What you return must be the lines of the data that hold the word "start".

• RECORDED DATA:
------------------------------------
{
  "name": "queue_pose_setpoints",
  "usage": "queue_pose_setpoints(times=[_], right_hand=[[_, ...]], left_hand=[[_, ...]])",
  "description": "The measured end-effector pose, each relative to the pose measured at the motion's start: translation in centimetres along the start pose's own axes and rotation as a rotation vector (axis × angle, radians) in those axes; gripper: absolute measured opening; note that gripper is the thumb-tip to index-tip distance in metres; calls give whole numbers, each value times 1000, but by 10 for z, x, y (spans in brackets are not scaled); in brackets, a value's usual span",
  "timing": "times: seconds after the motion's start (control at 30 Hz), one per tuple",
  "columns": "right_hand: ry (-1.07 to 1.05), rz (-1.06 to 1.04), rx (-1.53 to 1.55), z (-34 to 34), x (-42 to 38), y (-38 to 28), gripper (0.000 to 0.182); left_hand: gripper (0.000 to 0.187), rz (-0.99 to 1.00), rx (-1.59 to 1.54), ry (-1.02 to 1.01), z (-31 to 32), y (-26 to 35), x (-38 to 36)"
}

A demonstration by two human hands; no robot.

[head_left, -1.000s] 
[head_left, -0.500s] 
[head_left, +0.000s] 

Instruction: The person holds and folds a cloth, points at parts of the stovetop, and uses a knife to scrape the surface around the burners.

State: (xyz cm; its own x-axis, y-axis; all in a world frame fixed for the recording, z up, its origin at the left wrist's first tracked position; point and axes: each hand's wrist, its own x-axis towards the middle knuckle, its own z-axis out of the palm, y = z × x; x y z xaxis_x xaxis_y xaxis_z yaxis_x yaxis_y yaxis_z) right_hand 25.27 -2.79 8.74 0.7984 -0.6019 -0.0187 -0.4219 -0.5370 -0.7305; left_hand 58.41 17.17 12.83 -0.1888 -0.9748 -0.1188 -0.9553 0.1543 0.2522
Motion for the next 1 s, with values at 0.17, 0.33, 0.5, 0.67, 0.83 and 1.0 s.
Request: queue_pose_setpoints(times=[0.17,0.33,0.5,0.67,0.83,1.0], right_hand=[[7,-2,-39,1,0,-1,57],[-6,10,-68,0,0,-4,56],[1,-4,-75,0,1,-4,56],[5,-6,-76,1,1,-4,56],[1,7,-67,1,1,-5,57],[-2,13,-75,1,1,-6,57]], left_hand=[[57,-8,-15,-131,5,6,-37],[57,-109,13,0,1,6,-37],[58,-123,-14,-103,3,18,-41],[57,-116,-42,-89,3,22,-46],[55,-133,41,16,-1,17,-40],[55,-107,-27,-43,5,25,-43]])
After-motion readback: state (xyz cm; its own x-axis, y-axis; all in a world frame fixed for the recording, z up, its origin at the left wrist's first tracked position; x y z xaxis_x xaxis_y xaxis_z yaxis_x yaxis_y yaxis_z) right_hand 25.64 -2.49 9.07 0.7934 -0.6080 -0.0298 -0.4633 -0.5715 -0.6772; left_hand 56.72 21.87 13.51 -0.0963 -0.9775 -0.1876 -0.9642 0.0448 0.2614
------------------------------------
• ANSWER:
  "description": "The measured end-effector pose, each relative to the pose measured at the motion's start: translation in centimetres along the start pose's own axes and rotation as a rotation vector (axis × angle, radians) in those axes; gripper: absolute measured opening; note that gripper is the thumb-tip to index-tip distance in metres; calls give whole numbers, each value times 1000, but by 10 for z, x, y (spans in brackets are not scaled); in brackets, a value's usual span",
  "timing": "times: seconds after the motion's start (control at 30 Hz), one per tuple",

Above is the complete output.